Many of the models developed for the study of viral pathogenesis involve the use of mice. These animals have an excellent immune system, can be infected with many viruses adapted from human diseases, and are relatively inexpensive to use. Frank Fenner's studies on the pathogenesis of mousepox carried out in the 1950s provided what is still a classic model for experimental study of viral pathogenesis.

Although smallpox virus is extinct in the wild, the recent realization that smallpox has been extensively studied as a weapon, and fears that it may be in the possession of terrorists, bring these classic studies into sharp focus. Further, other animal poxviruses such as monkeypox can infect humans, and human encroachment of tropical habitats has led to significant occurrence of this disease in tropical Africa. Another poxvirus, myxoma virus, is endemic in rabbit populations in South America, and was used in a temporarily successful attempt to control the ecological threat posed by the high rate of rabbit multiplication in Australia. While touted at the time as an example of successful biological control, numerous complications occurred with its use. Thus, this “experiment” is a valuable example of the benefits and problems involved with biological control.

In Fenner's classic study of mousepox pathogenesis, virus was introduced by subcutaneous injection of the footpad, and virus yields in various organs, antibody titer, and rash were scored. As noted, the basic experiment thus required only careful dissection of the infected animal, measurement of virus titers, and careful observation, but provided a detailed picture of the virus’s pattern of spread within the animal. The patterns of virus spread and the occurrence of disease symptoms are illustrated in Figure 3.4.

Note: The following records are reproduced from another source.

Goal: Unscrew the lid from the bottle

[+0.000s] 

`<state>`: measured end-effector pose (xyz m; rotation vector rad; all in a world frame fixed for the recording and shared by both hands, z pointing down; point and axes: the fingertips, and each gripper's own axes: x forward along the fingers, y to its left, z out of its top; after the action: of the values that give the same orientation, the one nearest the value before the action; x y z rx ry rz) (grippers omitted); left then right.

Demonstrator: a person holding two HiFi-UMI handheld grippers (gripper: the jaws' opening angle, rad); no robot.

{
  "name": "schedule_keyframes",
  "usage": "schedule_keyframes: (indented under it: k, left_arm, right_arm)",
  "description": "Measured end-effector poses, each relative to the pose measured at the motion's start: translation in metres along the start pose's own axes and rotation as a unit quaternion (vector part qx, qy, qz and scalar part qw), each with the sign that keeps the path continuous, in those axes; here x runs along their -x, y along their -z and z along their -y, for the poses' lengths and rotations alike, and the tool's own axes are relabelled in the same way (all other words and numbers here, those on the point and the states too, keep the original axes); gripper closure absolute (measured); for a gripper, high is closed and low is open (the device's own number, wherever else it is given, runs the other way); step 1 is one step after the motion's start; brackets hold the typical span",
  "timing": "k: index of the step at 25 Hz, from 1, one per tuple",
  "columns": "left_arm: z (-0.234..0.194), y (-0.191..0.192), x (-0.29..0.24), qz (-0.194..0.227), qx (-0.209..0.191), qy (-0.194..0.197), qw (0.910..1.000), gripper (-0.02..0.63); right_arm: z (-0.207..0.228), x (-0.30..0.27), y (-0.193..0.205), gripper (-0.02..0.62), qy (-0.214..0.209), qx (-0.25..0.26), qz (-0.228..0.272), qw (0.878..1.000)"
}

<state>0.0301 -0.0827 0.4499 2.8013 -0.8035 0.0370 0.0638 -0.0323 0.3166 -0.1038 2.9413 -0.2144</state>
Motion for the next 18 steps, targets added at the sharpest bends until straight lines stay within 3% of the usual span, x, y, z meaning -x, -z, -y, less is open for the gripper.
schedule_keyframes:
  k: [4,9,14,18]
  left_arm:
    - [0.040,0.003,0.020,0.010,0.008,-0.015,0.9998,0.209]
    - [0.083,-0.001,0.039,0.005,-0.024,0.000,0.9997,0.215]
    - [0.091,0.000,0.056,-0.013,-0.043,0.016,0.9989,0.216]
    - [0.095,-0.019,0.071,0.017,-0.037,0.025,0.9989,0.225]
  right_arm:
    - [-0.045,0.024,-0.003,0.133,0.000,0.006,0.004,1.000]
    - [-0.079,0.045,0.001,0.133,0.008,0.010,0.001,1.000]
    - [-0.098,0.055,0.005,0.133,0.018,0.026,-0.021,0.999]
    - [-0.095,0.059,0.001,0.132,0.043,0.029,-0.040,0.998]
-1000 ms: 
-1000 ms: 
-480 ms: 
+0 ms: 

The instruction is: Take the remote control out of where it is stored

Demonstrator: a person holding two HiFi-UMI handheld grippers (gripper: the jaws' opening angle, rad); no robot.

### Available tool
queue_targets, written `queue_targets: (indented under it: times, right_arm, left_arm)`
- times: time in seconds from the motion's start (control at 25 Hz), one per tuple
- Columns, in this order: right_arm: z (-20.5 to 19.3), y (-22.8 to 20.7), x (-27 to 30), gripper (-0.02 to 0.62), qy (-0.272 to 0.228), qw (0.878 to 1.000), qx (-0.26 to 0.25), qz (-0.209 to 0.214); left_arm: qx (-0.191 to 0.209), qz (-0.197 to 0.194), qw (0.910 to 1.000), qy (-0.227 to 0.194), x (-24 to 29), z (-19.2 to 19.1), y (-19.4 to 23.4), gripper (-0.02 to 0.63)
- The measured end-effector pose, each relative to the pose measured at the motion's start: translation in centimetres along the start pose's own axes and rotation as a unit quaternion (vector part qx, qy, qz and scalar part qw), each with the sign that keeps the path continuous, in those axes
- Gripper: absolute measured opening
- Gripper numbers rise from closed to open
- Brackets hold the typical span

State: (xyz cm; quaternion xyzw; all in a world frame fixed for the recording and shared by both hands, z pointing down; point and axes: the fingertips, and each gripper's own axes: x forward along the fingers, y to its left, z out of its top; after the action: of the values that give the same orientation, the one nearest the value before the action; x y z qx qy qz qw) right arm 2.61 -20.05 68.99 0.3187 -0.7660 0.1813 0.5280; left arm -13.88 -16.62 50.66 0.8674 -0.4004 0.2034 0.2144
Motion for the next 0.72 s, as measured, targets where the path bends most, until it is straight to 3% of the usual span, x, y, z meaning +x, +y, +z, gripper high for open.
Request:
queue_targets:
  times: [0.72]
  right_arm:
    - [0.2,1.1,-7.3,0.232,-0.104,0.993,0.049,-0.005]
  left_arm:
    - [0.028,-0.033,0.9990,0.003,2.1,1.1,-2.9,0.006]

Of course, the model is just that; it does not completely describe virus infection in the wild. An example of a significant deviation from one “natural” mode of infection is when poxvirus is transmitted as an aerosol, leading to primary infection in the lungs. This is a difficult infection route to standardize and is only rarely utilized. Also, examining experimental infection of animals in the laboratory ignores the dynamics of infection and the interactions between virus and the population. As a consequence, genetic changes in virus and the host, both of which are the result of the disease progressing in the wild, are ignored.

Figure 34The course of experimental poxvirus infection in laboratory mice - фото 11

Figure 3.4The course of experimental poxvirus infection in laboratory mice. Virus is inoculated at day 0 in the footpad of each member of a large group of genetically equivalent mice. Mice are observed daily, and antibody titers in their serum are measured. Selected individuals are then killed, and various organ systems assayed for the appearance and presence of virus. Note that symptoms of the disease (rash and swollen foot) only become noticeable after a week.